ZH - Tem fiscalização?
Losekann - Deve ser feita pela Susepe, que não faz. Então, estou atraindo para mim uma responsabilidade que não é minha. Pois é muito fácil dizer que quem concedeu a domiciliar, a tornozeleira, foi o juiz. Mas o sistema é da Susepe, a administração é deles. Eu digo se o sujeito tem direito ou não de ir ao semiaberto, agora gerir internamente o sistema não pode ser eu. Não fiz concurso para agente penitenciário nem fui nomeado pelo governador superintendente da Susepe.
Contraponto
O que diz a Superintendência dos Serviços Penitenciários
Sobre críticas do Judiciário referente a promessas que não são cumpridas:
"Desconhecemos tal crítica. A Susepe já criou nos últimos três anos 2.313 vagas de regime fechado e 590 de semiaberto. Além disso, estão em andamento diversas outras obras, tanto no regime fechado quanto no semiaberto."
Sobre 3,4 mil criminosos estarem em casa, somente em prisão domiciliar, no
Estado, por falta de vagas:
"É importante ressaltar que a prisão domiciliar não está subordinada à Susepe. É uma decisão e controle exclusivos do Judiciário. São vários os motivos para o Judiciário determinar a prisão domiciliar."
Sobre vagas geradas para os regimes semiaberto e aberto este ano na Região Metropolitana:
"Com o convênio firmado entre a Susepe e o Judiciário de colocar presos do semiaberto com tornozeleiras, o que está acontecendo é exatamente o contrário, as vagas do semiaberto estão sendo extintas, como ocorreu com o Instituto Penal de Torres, que foi fechado, e o Instituto Penal de Viamão, em vias de extinção.
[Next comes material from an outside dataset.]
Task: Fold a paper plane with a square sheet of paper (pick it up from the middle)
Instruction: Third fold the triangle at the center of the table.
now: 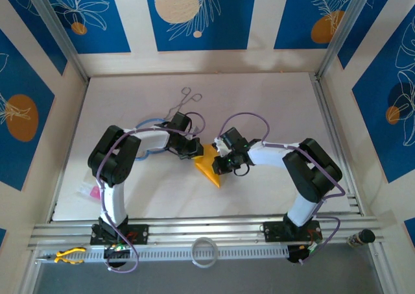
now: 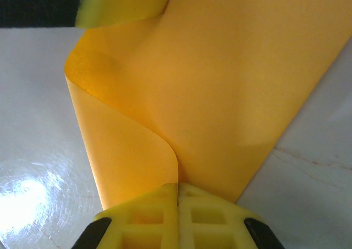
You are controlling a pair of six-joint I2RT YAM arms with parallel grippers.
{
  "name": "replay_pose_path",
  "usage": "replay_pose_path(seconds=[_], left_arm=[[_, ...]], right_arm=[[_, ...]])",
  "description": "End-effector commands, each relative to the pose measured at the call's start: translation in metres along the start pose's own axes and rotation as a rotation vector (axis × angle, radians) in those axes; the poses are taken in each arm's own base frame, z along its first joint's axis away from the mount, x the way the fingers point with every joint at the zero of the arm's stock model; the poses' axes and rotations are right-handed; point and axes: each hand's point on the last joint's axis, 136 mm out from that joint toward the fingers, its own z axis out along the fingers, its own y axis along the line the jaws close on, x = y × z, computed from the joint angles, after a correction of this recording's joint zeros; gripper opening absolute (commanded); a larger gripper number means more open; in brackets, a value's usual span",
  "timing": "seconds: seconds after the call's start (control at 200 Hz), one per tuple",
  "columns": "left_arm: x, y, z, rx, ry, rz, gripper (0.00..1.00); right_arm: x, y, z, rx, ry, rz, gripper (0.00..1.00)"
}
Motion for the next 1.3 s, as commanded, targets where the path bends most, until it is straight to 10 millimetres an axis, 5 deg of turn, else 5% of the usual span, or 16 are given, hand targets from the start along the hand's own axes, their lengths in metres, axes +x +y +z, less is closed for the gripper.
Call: replay_pose_path(seconds=[0.0,1.296], left_arm=[[0.022,0.028,0.008,-0.094,0.057,-0.037,0.12],[0.023,0.029,0.009,-0.098,0.060,-0.037,0.12]], right_arm=[[-0.005,0.008,-0.006,-0.003,-0.012,-0.026,0.03],[-0.010,0.008,-0.005,0.010,-0.013,-0.032,0.03]])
Outros institutos penais deverão seguir o mesmo caminho, pois, atualmente, há 721 detentos usando tornozeleiras, e a programação prevê mais de 4 mil em todo o Estado."
Sobre aluguel de prédios que gerariam 300 vagas para o semiaberto na Região Metropolitana:
"A Susepe desistiu das locações. Atualmente, há um processo para construir um anexo no Instituto Penal de Novo Hamburgo com 150 vagas. Com um convênio firmado entre a Susepe e o Judiciário para colocar tornozeleiras nos presos do semiaberto da Região Metropolitana, diminuiu o número de detentos neste regime, e o maior exemplo é o Instituto Penal de Viamão, que atualmente tem apenas 15 apenados, e já esteve com cerca de 600 presos, e o Instituto Penal Pio Buck, que hoje tem 95 detentos e já esteve também acima de 600 presos."